WORK TO COMPLETE: When a line of the listing below has the string "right" in it, copy that line.

DATA SEGMENT:
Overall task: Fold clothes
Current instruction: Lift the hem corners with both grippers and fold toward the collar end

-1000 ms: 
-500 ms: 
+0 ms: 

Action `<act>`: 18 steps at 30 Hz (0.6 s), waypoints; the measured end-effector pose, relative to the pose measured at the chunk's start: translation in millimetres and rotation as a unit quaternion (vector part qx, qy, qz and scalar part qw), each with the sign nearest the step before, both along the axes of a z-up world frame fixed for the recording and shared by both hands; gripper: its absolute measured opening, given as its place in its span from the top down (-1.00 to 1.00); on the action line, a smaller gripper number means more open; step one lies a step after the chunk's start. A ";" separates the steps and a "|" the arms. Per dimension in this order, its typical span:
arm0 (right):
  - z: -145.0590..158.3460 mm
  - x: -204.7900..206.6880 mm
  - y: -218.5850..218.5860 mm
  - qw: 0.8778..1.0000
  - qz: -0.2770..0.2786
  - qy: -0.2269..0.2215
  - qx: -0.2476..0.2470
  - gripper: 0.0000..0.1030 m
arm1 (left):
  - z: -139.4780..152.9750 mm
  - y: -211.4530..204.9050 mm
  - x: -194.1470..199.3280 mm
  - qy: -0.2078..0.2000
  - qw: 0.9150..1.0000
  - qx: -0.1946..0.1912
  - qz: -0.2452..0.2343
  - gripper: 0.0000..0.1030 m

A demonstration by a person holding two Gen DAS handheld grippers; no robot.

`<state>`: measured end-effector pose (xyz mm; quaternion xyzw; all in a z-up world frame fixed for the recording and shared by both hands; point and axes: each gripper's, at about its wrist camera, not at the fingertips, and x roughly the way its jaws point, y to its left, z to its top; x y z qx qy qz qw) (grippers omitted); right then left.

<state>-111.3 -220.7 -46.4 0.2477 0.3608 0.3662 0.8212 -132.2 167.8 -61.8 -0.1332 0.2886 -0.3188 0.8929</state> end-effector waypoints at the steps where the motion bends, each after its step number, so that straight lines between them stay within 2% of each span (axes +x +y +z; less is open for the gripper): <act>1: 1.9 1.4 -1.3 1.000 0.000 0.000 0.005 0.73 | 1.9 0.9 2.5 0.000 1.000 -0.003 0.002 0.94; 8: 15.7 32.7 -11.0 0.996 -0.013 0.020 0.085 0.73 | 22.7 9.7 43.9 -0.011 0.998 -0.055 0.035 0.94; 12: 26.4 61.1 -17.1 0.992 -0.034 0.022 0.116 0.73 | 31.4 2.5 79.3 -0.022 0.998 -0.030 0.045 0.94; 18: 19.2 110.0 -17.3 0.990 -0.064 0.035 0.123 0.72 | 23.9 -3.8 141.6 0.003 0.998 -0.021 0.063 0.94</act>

RESULT OF THIS EXERCISE:
arm0 (right):
`<state>`: measured end-effector pose (xyz mm; quaternion xyzw; all in a z-up world frame fixed for the recording and shared by both hands; point and axes: each gripper's, at about its wrist camera, not at the fingertips, and x roughly the way its jaws point, y to its left, z to its top; x y z qx qy qz qw) (grippers omitted); right then left.

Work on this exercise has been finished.